### Task details
Drop the images; return everything else in the listing below exactly.

### Exercise data

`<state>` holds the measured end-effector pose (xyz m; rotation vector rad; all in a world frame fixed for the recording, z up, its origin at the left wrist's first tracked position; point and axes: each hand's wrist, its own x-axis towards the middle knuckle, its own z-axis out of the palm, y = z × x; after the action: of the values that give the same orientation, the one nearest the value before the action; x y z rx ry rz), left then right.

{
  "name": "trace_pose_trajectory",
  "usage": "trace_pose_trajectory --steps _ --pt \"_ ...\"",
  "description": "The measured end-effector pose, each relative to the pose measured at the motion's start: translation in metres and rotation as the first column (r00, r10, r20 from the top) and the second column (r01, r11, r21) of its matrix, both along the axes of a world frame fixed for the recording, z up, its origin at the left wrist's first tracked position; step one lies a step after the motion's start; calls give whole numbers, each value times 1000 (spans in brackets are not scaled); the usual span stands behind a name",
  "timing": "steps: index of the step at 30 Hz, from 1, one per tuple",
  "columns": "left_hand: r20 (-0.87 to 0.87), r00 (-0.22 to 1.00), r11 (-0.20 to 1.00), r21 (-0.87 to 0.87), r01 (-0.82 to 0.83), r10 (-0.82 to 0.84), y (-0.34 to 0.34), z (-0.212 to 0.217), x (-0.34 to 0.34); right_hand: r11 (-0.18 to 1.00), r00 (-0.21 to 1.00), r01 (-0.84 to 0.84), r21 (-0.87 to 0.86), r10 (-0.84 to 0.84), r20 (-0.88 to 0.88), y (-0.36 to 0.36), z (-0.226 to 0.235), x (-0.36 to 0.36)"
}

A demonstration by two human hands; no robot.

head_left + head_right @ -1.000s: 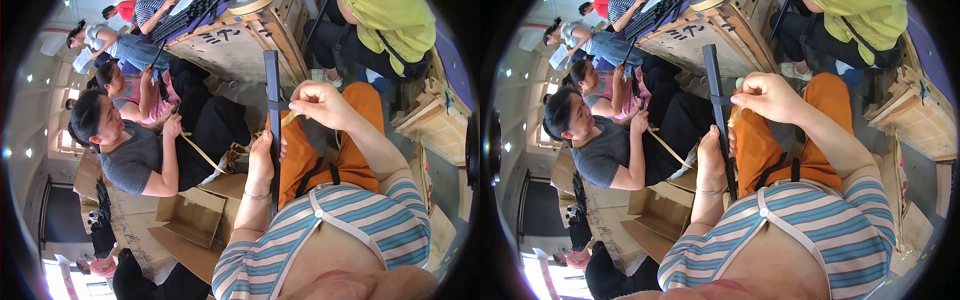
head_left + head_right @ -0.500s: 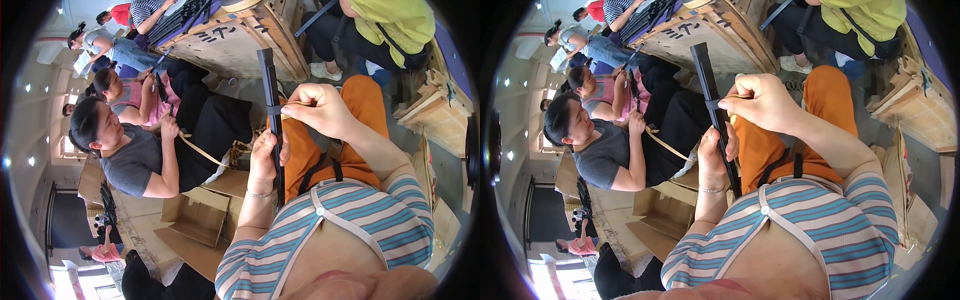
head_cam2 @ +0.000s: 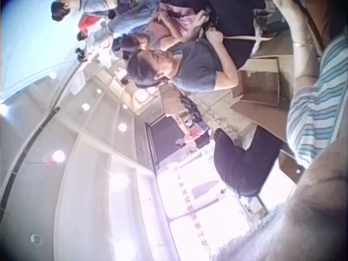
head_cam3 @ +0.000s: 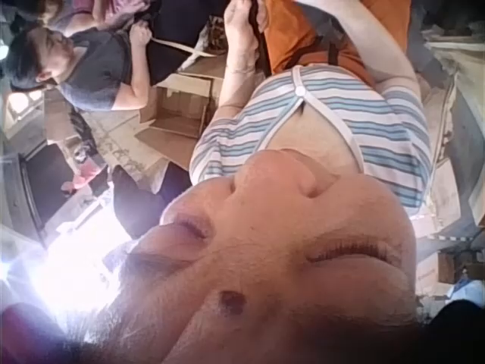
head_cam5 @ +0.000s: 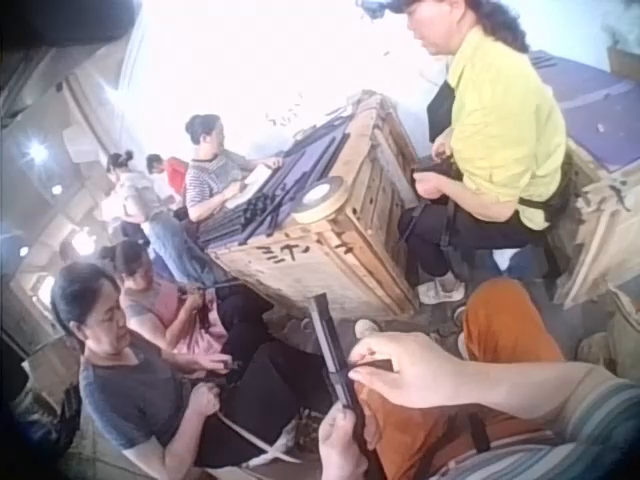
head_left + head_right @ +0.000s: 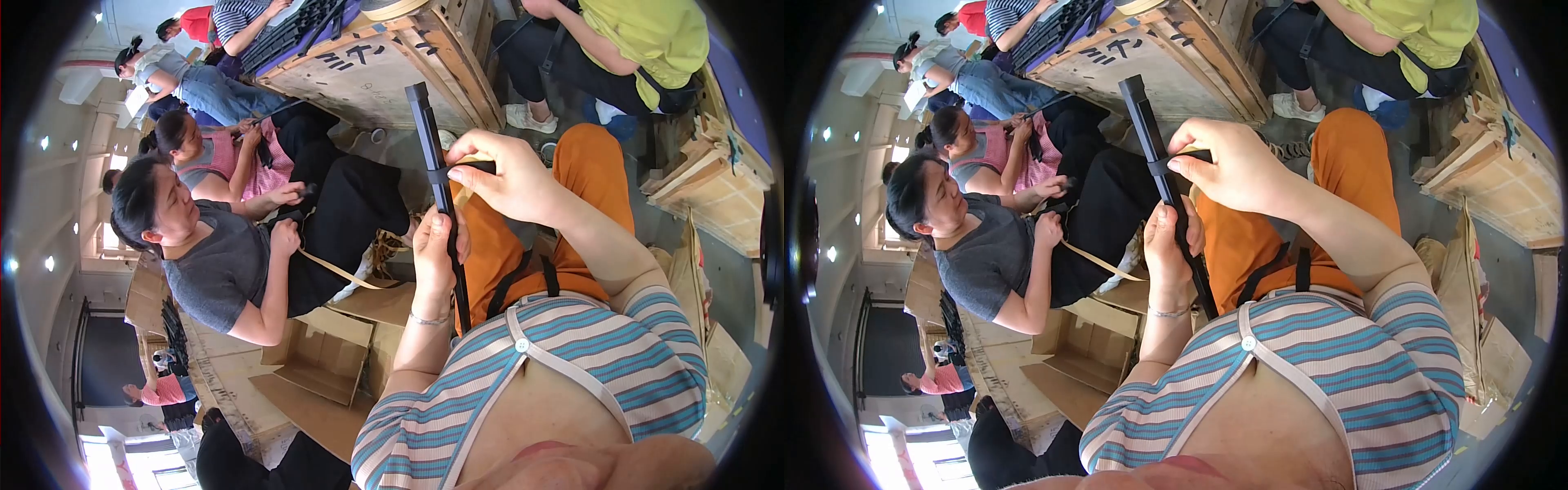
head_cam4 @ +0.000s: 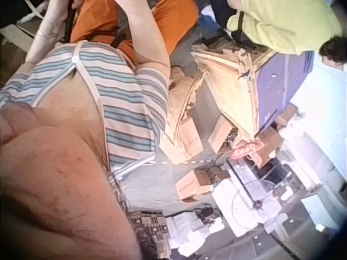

### Response area
`<state>` holds the measured end-effector pose (xyz m; rotation vector rad; all in a world frame fixed for the recording, z up, its origin at the left wrist's first tracked position; point and axes: each hand's wrist, its own x-axis towards the middle knuckle, its own z-axis out of the palm, y = z × x; after the action: of the values that give the same orientation, the one nearest the value before the action; x y z rx ry rz), left then right.

{
  "name": "trace_pose_trajectory",
  "usage": "trace_pose_trajectory --steps _ --pt \"_ ...\"",
  "description": "The measured end-effector pose, each relative to the pose measured at the motion's start: translation in metres and rotation as the first column (r00, r10, r20 from the top) and the second column (r01, r11, r21) of its matrix, both along the axes of a world frame fixed for the recording, z up, its origin at the left wrist's first tracked position; step one lies a step after the motion's start; calls give whole numbers, each value times 1000 (spans in brackets are not scaled); the usual span stands behind a name",
  "timing": "steps: index of the step at 30 Hz, from 1, one per tuple",
  "columns": "left_hand: r20 (-0.87 to 0.87), r00 (-0.22 to 1.00), r11 (-0.20 to 1.00), r21 (-0.87 to 0.87), r01 (-0.82 to 0.83), r10 (-0.82 to 0.84), y (-0.34 to 0.34), z (-0.212 to 0.217), x (-0.34 to 0.34); right_hand: r11 (-0.18 to 1.00), r00 (-0.21 to 1.00), r01 (-0.84 to 0.84), r21 (-0.87 to 0.86), r10 (-0.84 to 0.84), r20 (-0.88 to 0.88), y (-0.36 to 0.36), z (-0.226 to 0.235), x (-0.36 to 0.36)"
}

A demonstration by two human hands; no robot.

head_left + head_right @ -1.000s: 
head_left + head_right @ -0.500s: 
head_cam2 @ +0.000s: 
head_cam3 @ +0.000s: 
head_cam5 @ +0.000s: 
head_left + head_right @ +0.000s: 
head_cam4 @ +0.000s: 

The response is finished, and the exercise is complete.